§ BRIEF
Give back all of the data unchanged. Keep every word as it is.
───── INFORMATION PROVIDED
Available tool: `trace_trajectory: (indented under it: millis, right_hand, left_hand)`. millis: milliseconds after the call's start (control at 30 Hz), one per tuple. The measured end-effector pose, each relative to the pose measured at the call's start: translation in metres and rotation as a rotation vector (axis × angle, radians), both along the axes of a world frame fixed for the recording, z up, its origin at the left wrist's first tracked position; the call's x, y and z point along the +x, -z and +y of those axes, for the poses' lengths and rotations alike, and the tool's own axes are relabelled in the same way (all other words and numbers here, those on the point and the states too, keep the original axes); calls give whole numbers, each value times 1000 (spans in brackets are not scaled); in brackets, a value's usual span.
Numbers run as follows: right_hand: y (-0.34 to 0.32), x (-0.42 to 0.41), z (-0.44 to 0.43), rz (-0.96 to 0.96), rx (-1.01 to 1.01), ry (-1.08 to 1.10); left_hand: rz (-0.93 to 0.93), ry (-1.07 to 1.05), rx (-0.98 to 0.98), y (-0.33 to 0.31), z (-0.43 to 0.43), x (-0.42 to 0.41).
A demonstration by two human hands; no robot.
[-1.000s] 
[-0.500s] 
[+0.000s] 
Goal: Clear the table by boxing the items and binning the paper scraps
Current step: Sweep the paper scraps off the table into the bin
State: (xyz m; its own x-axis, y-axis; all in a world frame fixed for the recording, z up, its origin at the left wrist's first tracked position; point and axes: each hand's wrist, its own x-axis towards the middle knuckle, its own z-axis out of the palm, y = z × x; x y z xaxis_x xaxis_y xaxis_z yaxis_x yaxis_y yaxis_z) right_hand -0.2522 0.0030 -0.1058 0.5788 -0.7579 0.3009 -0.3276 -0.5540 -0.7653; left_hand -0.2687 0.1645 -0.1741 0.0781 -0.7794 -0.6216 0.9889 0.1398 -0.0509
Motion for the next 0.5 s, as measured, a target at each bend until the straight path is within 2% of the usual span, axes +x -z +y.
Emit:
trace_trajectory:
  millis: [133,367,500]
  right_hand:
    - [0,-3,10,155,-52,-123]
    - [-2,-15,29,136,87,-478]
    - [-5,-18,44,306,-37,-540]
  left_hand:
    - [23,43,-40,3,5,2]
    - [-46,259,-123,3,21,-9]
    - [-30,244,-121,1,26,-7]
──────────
§ ANSWER TO THE PROBLEM
Available tool: `trace_trajectory: (indented under it: millis, right_hand, left_hand)`. millis: milliseconds after the call's start (control at 30 Hz), one per tuple. The measured end-effector pose, each relative to the pose measured at the call's start: translation in metres and rotation as a rotation vector (axis × angle, radians), both along the axes of a world frame fixed for the recording, z up, its origin at the left wrist's first tracked position; the call's x, y and z point along the +x, -z and +y of those axes, for the poses' lengths and rotations alike, and the tool's own axes are relabelled in the same way (all other words and numbers here, those on the point and the states too, keep the original axes); calls give whole numbers, each value times 1000 (spans in brackets are not scaled); in brackets, a value's usual span.
Numbers run as follows: right_hand: y (-0.34 to 0.32), x (-0.42 to 0.41), z (-0.44 to 0.43), rz (-0.96 to 0.96), rx (-1.01 to 1.01), ry (-1.08 to 1.10); left_hand: rz (-0.93 to 0.93), ry (-1.07 to 1.05), rx (-0.98 to 0.98), y (-0.33 to 0.31), z (-0.43 to 0.43), x (-0.42 to 0.41).
A demonstration by two human hands; no robot.
[-1.000s] 
[-0.500s] 
[+0.000s] 
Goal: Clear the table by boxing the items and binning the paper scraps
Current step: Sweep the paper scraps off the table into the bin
State: (xyz m; its own x-axis, y-axis; all in a world frame fixed for the recording, z up, its origin at the left wrist's first tracked position; point and axes: each hand's wrist, its own x-axis towards the middle knuckle, its own z-axis out of the palm, y = z × x; x y z xaxis_x xaxis_y xaxis_z yaxis_x yaxis_y yaxis_z) right_hand -0.2522 0.0030 -0.1058 0.5788 -0.7579 0.3009 -0.3276 -0.5540 -0.7653; left_hand -0.2687 0.1645 -0.1741 0.0781 -0.7794 -0.6216 0.9889 0.1398 -0.0509
Motion for the next 0.5 s, as measured, a target at each bend until the straight path is within 2% of the usual span, axes +x -z +y.
Emit:
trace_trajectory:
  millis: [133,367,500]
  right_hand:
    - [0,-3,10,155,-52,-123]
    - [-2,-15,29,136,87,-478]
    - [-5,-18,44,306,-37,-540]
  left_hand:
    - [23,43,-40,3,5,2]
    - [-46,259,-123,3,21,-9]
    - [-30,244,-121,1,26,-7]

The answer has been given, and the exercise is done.